▸ **What you should do**
Please transcribe the data below in full, word for word, without the images.

**** Dataset content

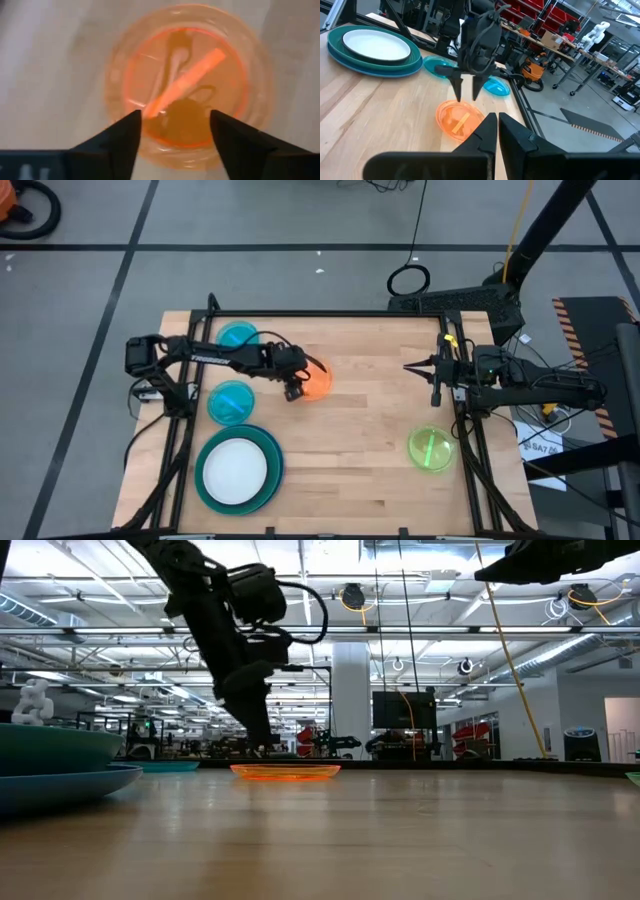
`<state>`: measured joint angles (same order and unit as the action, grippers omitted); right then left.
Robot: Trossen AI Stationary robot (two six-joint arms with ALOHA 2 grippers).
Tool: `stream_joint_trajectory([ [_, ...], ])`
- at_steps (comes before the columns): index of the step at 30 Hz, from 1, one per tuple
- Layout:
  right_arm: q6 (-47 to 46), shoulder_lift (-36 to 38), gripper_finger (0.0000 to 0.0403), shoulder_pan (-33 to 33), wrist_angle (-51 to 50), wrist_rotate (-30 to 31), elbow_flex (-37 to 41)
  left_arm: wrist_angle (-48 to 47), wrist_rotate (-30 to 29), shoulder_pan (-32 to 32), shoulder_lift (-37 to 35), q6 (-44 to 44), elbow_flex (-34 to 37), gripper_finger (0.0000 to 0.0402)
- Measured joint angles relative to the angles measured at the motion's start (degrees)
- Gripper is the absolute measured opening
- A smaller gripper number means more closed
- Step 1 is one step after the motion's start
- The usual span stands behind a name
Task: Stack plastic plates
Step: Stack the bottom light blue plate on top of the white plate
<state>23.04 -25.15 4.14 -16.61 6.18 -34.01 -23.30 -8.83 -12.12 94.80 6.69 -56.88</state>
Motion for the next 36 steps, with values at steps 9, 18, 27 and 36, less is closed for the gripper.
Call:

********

▸ **Answer**
`<state>`: measured joint angles (same order and unit as the action, grippers omitted); right then left.
Robot: Trossen AI Stationary robot (two six-joint arms with ALOHA 2 grippers).
Tool: `stream_joint_trajectory([ [_, ...], ])`
- at_steps (comes before the columns): index of the step at 30 Hz, from 1, one per tuple
- Layout:
  right_arm: q6 (-47 to 46), shoulder_lift (-36 to 38), gripper_finger (0.0000 to 0.0403), shoulder_pan (-33 to 33), wrist_angle (-51 to 50), wrist_rotate (-30 to 31), elbow_flex (-37 to 41)
  left_arm: wrist_angle (-48 to 47), wrist_rotate (-30 to 29), shoulder_pan (-32 to 32), shoulder_lift (-37 to 35), q6 (-44 to 44), elbow_flex (-34 to 37), gripper_finger (0.0000 to 0.0402)
- Measured joint angles relative to the angles measured at the motion's start (degrees)
- Gripper is the absolute measured opening
- A smaller gripper number means more closed
- Step 1 is one step after the motion's start
- The usual span stands behind a name
Task: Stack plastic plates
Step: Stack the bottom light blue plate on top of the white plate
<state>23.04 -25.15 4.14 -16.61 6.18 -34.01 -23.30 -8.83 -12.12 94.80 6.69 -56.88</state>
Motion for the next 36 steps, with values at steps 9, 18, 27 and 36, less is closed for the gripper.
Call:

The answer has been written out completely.